For every line below, output the text exactly and leave out images.

═══ Data excerpt ═══

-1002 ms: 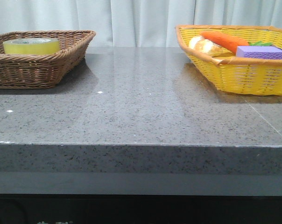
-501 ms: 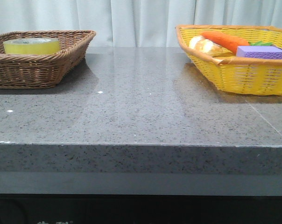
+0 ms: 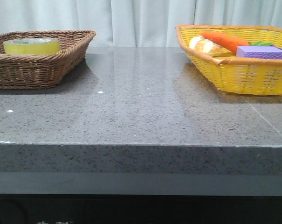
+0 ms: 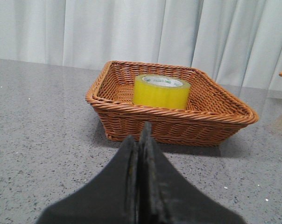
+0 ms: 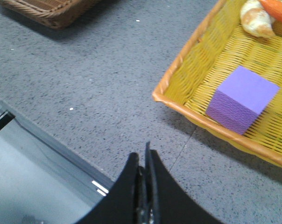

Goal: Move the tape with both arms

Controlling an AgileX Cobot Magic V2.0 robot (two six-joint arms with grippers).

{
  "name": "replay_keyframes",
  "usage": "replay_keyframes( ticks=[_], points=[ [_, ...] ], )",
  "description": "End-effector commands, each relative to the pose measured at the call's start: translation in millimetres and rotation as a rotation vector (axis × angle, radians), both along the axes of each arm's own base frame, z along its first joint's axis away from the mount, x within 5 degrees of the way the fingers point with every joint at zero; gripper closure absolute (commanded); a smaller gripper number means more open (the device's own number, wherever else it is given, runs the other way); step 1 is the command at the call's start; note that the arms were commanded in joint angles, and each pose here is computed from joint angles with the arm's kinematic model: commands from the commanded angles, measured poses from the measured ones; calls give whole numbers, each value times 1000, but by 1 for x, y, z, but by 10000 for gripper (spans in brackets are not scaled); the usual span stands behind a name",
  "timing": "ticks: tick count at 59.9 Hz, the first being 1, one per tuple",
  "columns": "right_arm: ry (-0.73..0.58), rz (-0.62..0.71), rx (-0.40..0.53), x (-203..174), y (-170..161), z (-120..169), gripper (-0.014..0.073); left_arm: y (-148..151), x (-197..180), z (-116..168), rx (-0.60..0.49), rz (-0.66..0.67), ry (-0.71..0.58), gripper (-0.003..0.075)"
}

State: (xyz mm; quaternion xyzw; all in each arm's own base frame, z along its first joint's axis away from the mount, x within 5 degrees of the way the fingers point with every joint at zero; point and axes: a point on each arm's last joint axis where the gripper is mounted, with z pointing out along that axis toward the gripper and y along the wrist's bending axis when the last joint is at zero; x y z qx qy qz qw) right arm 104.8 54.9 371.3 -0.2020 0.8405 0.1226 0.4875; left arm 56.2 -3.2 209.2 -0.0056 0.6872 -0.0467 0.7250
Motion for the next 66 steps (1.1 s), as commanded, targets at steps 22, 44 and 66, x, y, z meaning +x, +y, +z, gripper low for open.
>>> replay_keyframes(
  ticks=[22, 44, 66],
  points=[
    [-433, -338, 201, -36, -44, -57, 663, 0, -2, 6, -16, -3, -92, 741],
    [-564, -468, 234, -50, -54, -130, 663, 0, -2, 6, -16, -3, -92, 741],
    [-642, -480, 250, -51, -55, -158, 663, 0, -2, 6, -16, -3, -91, 741]
  ],
)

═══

Response:
-1002 ms: 
-501 ms: 
+0 ms: 
+0 ms: 
+0 ms: 

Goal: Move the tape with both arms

Controlling an AgileX Cobot Magic V2.0 robot (two six-joint arms with grippers).

{
  "name": "replay_keyframes",
  "usage": "replay_keyframes( ticks=[_], points=[ [_, ...] ], )",
  "description": "End-effector commands, each relative to the pose measured at the call's start: translation in millimetres and rotation as a rotation vector (axis × angle, radians), both along the axes of each arm's own base frame, z along its first joint's axis away from the mount, x within 5 degrees of the way the fingers point with every joint at zero; gripper closure absolute (commanded); a smaller gripper number means more open (the device's own number, wherever else it is given, runs the other way); step 1 is the command at the call's start; note that the arms were commanded in joint angles, and each pose here is computed from joint angles with the arm's kinematic model: commands from the commanded angles, measured poses from the measured ones; calls give whole numbers, each value times 1000, but by 1 for x, y, z, but by 10000 for gripper (spans in brackets are not scaled); the usual span stands behind a name",
  "timing": "ticks: tick count at 59.9 Hz, the first being 1, one per tuple",
  "columns": "right_arm: ry (-0.73..0.58), rz (-0.62..0.71), rx (-0.40..0.53), x (-203..174), y (-170..161), z (-120..169), gripper (-0.014..0.073); left_arm: y (-148..151), x (-197..180), z (-116..168), rx (-0.60..0.49), rz (-0.66..0.67), ry (-0.71..0.58), gripper (-0.003..0.075)"
}

State: (xyz mm; quaternion xyzw; all in each arm's own base frame, z along its first joint's axis away from the mount, x within 5 degrees of the way the fingers point with every joint at zero; point and axes: a point on each arm's last joint axis where the gripper is mounted, with z pointing out along that axis toward the gripper and y along the wrist's bending axis when the last joint is at zero; x y z qx qy qz qw) right arm 104.8 54.9 371.3 -0.2020 0.8405 0.1226 0.4875; left arm 56.2 -3.2 209.2 -0.0056 0.6872 -0.0467 0.7250
Motion for the next 66 steps (1.1 s), as commanded, targets at steps 22, 44 and 66, x, y, z meaning +x, +y, +z, gripper low for open.
>>> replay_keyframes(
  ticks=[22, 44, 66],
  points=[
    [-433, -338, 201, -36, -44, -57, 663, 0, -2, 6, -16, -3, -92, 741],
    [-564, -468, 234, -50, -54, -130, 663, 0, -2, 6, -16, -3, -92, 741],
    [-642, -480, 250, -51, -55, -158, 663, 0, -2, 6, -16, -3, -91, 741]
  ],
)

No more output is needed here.